-------- Given data --------

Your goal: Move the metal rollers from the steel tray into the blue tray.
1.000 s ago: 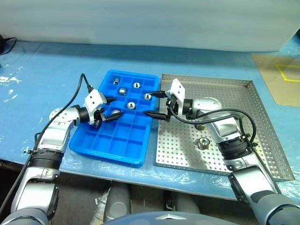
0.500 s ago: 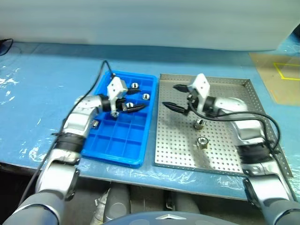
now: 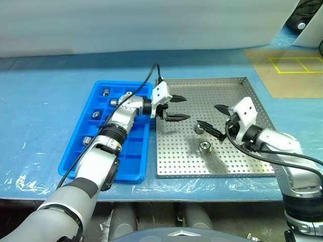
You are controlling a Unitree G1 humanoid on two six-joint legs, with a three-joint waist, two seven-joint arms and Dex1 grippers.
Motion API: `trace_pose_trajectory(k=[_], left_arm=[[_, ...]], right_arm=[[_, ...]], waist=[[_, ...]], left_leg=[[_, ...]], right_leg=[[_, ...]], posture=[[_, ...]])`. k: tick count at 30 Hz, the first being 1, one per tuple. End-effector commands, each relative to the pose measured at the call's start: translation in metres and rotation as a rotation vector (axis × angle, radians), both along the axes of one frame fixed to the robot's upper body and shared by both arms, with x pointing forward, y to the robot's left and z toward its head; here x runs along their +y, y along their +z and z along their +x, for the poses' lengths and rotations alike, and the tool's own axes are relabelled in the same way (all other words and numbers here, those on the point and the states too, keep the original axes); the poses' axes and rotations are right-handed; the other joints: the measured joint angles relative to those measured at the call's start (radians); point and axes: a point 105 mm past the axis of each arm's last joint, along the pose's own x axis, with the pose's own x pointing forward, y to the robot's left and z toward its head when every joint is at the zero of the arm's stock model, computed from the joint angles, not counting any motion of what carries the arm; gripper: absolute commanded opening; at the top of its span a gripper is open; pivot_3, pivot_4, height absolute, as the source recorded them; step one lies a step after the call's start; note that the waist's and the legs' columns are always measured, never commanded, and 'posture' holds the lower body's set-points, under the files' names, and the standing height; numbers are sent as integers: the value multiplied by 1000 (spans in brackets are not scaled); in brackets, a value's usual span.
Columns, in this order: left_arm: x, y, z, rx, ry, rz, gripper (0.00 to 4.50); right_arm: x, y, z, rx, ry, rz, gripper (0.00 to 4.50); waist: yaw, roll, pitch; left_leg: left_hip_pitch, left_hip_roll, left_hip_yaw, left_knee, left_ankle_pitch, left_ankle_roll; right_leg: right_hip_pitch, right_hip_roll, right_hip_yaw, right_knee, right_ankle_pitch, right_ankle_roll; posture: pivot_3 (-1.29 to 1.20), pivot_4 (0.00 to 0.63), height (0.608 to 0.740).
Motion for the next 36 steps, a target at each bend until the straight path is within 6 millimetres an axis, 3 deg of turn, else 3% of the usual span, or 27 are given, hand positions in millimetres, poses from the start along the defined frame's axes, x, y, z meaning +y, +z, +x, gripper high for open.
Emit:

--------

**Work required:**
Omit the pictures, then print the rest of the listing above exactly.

**Exercise response:**
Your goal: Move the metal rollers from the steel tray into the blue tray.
1.000 s ago: 
0.500 s ago: 
now: 
You are controlling a Unitree G1 humanoid on two six-joint legs, with a three-joint waist, two seven-joint arms and Dex1 grippers.
Motion API: `trace_pose_trajectory(k=[_], left_arm=[[_, ...]], right_arm=[[_, ...]], waist=[[_, ...]], left_leg=[[_, ...]], right_leg=[[_, ...]], posture=[[_, ...]])`. k: tick count at 30 Hz, the first being 1, one per tuple. End-effector commands, each relative to the pose measured at the call's start: translation in metres and rotation as a rotation vector (axis × angle, radians), both along the axes of one frame fixed to the robot's upper body and shared by both arms, with x pointing forward, y to the robot's left and z toward its head; here x runs along their +y, y along their +z and z along their +x, for the poses' lengths and rotations alike, and the tool's own axes are relabelled in the same way (all other words and numbers here, those on the point and the states too, keep the original axes); the poses' axes and rotations are right-handed; the other joints: the measured joint angles relative to those measured at the call's start (radians); point and axes: a point 105 mm past the axis of each arm's last joint, along the pose's own x axis, with the pose's own x pointing forward, y to the robot's left and z toward its head when every joint is at the zero of the arm's stock model, computed from the joint angles, not counting any motion of what carries the arm; gripper: absolute commanded opening; at the top of its span a gripper is open; pivot_3, pivot_4, height absolute, as the source recorded them; step one lies a step after the call's start; note that the waist's and the legs' columns are always measured, never commanded, and 'posture' holds the lower body's set-points, under the files' names, and the standing height; numbers are sent as integers: the value multiplied by 1000 (spans in brackets are not scaled); in brackets, a value's usual span.
Columns, in this order: left_arm: x, y, z, rx, ry, rz, gripper (0.00 to 4.50); right_arm: x, y, z, rx, ry, rz, gripper (0.00 to 4.50); waist: yaw, roll, pitch; left_leg: left_hip_pitch, left_hip_roll, left_hip_yaw, left_knee, left_ankle_pitch, left_ankle_roll; right_leg: right_hip_pitch, right_hip_roll, right_hip_yaw, right_knee, right_ankle_pitch, right_ankle_roll; posture: pivot_3 (-1.29 to 1.20), pivot_4 (0.00 to 0.63), height (0.608 to 0.740).
Motion for the next 36 steps, a target at each bend until the straight path is within 6 millimetres an axis, 3 deg of turn, else 3% of the usual span, or 27 are given, hand positions in millimetres, poses from the start along the defined frame's axes, x, y, z meaning +y, +z, +x, gripper high for open.
Emit:

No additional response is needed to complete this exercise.